* Available data *
* * * * *

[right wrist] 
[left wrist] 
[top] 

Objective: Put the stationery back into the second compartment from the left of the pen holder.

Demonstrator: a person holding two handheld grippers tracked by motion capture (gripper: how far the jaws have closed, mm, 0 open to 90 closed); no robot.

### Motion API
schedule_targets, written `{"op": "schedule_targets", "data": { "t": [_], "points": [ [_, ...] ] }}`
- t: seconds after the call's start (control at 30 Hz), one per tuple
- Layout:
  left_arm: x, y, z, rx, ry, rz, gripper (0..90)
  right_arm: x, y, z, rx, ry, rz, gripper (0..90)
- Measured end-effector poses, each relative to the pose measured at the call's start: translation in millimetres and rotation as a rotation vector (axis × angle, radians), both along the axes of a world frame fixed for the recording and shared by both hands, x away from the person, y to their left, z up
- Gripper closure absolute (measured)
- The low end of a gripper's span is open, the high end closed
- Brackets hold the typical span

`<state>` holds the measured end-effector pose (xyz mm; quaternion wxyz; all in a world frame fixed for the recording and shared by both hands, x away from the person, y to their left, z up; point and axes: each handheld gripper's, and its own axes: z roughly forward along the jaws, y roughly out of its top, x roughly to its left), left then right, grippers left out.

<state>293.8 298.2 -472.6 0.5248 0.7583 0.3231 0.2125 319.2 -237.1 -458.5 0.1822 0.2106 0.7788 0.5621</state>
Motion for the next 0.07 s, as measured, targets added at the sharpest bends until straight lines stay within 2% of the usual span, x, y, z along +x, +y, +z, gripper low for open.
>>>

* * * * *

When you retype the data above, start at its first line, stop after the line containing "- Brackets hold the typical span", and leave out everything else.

* Answer to this problem *
[right wrist] 
[left wrist] 
[top] 

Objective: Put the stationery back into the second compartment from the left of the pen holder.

Demonstrator: a person holding two handheld grippers tracked by motion capture (gripper: how far the jaws have closed, mm, 0 open to 90 closed); no robot.

### Motion API
schedule_targets, written `{"op": "schedule_targets", "data": { "t": [_], "points": [ [_, ...] ] }}`
- t: seconds after the call's start (control at 30 Hz), one per tuple
- Layout:
  left_arm: x, y, z, rx, ry, rz, gripper (0..90)
  right_arm: x, y, z, rx, ry, rz, gripper (0..90)
- Measured end-effector poses, each relative to the pose measured at the call's start: translation in millimetres and rotation as a rotation vector (axis × angle, radians), both along the axes of a world frame fixed for the recording and shared by both hands, x away from the person, y to their left, z up
- Gripper closure absolute (measured)
- The low end of a gripper's span is open, the high end closed
- Brackets hold the typical span

Besides this answer, the exercise requires nothing else.